REQUIRED WORK:
Return the lines below in which the string "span" occurs.
Content starts
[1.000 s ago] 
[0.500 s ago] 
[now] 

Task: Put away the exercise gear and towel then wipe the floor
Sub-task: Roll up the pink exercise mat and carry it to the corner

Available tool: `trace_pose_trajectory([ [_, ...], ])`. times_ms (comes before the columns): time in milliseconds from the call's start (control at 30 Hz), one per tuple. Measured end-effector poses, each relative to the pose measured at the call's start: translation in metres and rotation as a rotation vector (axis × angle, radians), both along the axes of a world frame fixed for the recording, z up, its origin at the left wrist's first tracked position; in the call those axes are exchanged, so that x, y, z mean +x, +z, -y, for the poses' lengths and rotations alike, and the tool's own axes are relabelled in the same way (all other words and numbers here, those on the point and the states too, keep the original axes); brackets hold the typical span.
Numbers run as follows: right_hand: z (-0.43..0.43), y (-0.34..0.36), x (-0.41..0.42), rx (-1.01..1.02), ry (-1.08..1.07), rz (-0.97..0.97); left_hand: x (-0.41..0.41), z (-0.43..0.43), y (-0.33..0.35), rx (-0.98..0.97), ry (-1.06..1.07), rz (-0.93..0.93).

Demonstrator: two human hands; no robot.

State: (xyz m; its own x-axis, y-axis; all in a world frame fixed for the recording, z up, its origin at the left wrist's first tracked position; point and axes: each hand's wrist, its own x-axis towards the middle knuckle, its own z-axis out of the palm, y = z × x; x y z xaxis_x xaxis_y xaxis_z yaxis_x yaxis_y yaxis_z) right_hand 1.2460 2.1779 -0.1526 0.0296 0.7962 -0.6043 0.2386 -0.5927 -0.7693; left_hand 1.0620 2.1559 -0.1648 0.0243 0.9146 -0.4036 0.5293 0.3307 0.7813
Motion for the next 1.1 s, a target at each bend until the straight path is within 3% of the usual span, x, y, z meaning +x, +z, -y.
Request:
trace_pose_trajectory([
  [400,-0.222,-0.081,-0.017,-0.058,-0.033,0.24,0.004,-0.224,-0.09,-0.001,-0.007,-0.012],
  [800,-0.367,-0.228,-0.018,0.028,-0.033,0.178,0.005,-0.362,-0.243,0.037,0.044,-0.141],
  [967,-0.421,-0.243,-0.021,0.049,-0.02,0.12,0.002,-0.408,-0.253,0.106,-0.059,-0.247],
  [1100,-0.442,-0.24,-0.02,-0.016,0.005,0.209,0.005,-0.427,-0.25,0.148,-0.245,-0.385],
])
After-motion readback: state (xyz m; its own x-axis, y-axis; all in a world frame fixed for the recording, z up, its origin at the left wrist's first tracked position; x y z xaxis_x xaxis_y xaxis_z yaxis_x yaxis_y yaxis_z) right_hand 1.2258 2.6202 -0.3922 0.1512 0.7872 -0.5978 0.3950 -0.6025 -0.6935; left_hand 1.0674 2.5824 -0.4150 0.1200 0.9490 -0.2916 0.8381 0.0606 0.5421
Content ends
EXERCISE OUTPUT:
Available tool: `trace_pose_trajectory([ [_, ...], ])`. times_ms (comes before the columns): time in milliseconds from the call's start (control at 30 Hz), one per tuple. Measured end-effector poses, each relative to the pose measured at the call's start: translation in metres and rotation as a rotation vector (axis × angle, radians), both along the axes of a world frame fixed for the recording, z up, its origin at the left wrist's first tracked position; in the call those axes are exchanged, so that x, y, z mean +x, +z, -y, for the poses' lengths and rotations alike, and the tool's own axes are relabelled in the same way (all other words and numbers here, those on the point and the states too, keep the original axes); brackets hold the typical span.
Motion for the next 1.1 s, a target at each bend until the straight path is within 3% of the usual span, x, y, z meaning +x, +z, -y.

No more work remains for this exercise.